L’échec de la parité

En revanche, le changement de mode de scrutin a été un échec relatif s’agissant de son autre objectif : la parité. En vertu de l’article 1er de la Constitution, « La loi favorise l’égal accès des femmes et des hommes aux mandats électoraux et fonctions électives, ainsi qu’aux responsabilités professionnelles et sociales ». Cette règle se concrétise en matière électorale par le fait qu’au mode de scrutin de liste, associé à la proportionnelle, est attaché le respect de la parité selon la règle du sexe alterné : un sexe – l’autre sexe – un sexe – l’autre sexe (loi de 2000).

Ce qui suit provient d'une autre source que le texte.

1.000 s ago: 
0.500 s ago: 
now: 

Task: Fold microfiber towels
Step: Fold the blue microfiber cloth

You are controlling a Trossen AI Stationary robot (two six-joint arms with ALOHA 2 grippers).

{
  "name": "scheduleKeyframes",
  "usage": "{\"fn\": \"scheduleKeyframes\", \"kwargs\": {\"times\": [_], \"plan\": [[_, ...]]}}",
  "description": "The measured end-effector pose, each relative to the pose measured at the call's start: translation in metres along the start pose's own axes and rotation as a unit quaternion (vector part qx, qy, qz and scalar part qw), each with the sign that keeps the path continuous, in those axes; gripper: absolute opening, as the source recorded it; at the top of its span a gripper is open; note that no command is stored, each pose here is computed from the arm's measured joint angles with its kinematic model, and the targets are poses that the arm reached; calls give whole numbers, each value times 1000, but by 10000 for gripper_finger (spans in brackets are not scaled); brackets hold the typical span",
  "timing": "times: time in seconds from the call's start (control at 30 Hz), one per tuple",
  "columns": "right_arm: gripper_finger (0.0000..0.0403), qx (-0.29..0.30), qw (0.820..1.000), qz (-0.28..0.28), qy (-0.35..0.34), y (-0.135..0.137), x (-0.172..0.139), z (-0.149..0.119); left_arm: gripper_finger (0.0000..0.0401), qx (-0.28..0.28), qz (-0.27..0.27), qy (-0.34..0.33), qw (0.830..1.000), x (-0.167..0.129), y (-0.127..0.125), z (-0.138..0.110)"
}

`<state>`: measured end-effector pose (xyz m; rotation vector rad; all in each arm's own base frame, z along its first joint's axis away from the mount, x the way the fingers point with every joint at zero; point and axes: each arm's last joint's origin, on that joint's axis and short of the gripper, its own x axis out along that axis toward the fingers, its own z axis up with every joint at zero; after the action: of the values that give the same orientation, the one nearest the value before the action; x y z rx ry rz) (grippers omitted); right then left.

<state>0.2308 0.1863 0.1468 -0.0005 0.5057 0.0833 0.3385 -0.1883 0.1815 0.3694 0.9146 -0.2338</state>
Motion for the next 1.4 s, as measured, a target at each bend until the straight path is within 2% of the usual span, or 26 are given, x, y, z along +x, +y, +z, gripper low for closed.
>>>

Après les élections de 2011, d’après le site du Sénat, il y avait 80 Sénatrices sur un total de 344 sénateurs, soit un taux 23.3 %. L’extension de la proportionnelle cette année a-t-elle eu en effet sur ces chiffres ?

Il faut souligner que la multiplication des listes qu’on a connue cette année n’est pas sans lien avec la volonté des « hommes » politiques d’éviter la règle de parité et de pouvoir être élu.

Et malheureusement, effectivement, sur ce point le scrutin n’a pas rempli ces promesses : d’après les chiffres du Sénat après le premier tour, 22 sénateurs hommes avaient été élus contre 3 sénatrices, soit un taux de 12% des femmes. On attend encore les chiffres définitifs de la nouvelle répartition, qui ne manqueront pas d’être repris dans la presse, qui se prend à rêver d’une femme présidente du Sénat puisqu’une sénatrice UDI, Nathalie Goulet, a fait acte de candidature.

Ce résultat apparaît déjà décevant, et ne manquera pas d’entretenir le procès en archaïsme fait au Sénat. A juste titre, pour ce qui concerne cet aspect.